(30.10.2024) Le tipologie di professioni esercitate dalla popolazione occupata svizzera sono cambiate considerevolmente in 50 anni. La quota di persone occupate in professioni intellettuali e scientifiche, ad esempio, è passata dal 7,3% nel 1970 al 26,8% nel 2023, secondo l’Ufficio federale di statistica (UST).
La pubblicazione intitolata "50 anni di cambiamenti nella popolazione occupata: demografia, lavoro a tempo parziale e professioni" rivela che le "professioni tecniche intermedie" hanno guadagnato nettamente importanza. Le "professioni tecniche intermedie" hanno infatti registrato un aumento di 6,4 punti percentuali (dal 10,6% al 17,0%). La quota di "dirigenti" è anch’essa aumentata, passando dal 4,7% all’8,7%.
In totale, più della metà della popolazione occupata (52,5%) lavora oggi in una di queste due categorie di mestieri o in professioni intellettuali e scientifiche, rispetto a meno di un quarto (22,6%) del 1970. Il gruppo "artigiani e operai specializzati" ha mostrato il calo più significativo tra tutte le categorie, balzando dal 25,1% al 9,5%.
L’occupazione femminile è pure cresciuta notevolmente.
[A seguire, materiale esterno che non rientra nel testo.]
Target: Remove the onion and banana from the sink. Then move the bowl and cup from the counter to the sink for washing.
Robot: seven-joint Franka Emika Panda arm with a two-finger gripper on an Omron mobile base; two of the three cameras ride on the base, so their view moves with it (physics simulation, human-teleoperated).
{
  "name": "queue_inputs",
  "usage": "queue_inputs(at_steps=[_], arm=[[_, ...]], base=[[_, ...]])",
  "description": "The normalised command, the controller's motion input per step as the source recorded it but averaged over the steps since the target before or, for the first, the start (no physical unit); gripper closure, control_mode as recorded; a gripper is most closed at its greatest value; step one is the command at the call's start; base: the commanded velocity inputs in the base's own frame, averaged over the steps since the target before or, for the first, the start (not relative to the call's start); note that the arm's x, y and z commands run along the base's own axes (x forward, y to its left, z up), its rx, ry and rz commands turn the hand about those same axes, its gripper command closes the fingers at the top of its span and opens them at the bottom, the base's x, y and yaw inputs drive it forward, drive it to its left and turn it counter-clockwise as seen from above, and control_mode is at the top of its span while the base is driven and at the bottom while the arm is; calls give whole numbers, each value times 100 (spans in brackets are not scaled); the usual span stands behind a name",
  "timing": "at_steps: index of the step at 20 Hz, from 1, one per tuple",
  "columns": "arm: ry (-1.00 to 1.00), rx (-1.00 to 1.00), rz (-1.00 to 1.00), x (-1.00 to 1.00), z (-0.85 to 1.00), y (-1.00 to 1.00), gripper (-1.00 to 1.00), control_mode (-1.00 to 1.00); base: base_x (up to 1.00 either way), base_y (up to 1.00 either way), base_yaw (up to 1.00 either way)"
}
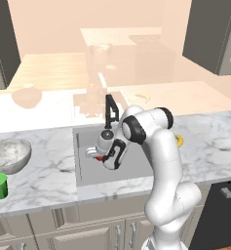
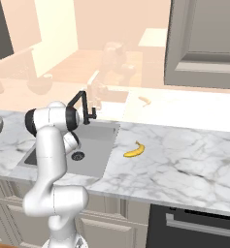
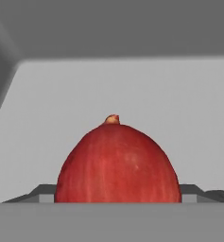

Le donne lavoratrici in Svizzera erano meno di un milione nel 1970, mentre nel 2023 la loro quota ammontava a 2,26 milioni. Esse rappresentano anche la maggior parte dei lavoratori attivi nella categoria "professioni nelle attività commerciali e nei servizi" (65,9%).
Inoltre, la quota di lavoratori di nazionalità straniera nelle "professioni non qualificate" è quasi raddoppiata in 50 anni, passando dal 29,2% al 55,4%. Ciononostante, la quota di lavoratori stranieri resta abbastanza debole nel settore dell’agricoltura (7,8%).
L’età media dei lavoratori svizzeri è passata dai 38,4 anni del 1970 ai 42,4 anni del 2023. Questo aumento rispecchia l’invecchiamento della popolazione e l’allungamento della durata della formazione. Il numero di lavoratori di età compresa tra i 15 e i 24 anni è peraltro diminuito sullo stesso arco temporale, passando da 631'000 a 546'000 persone.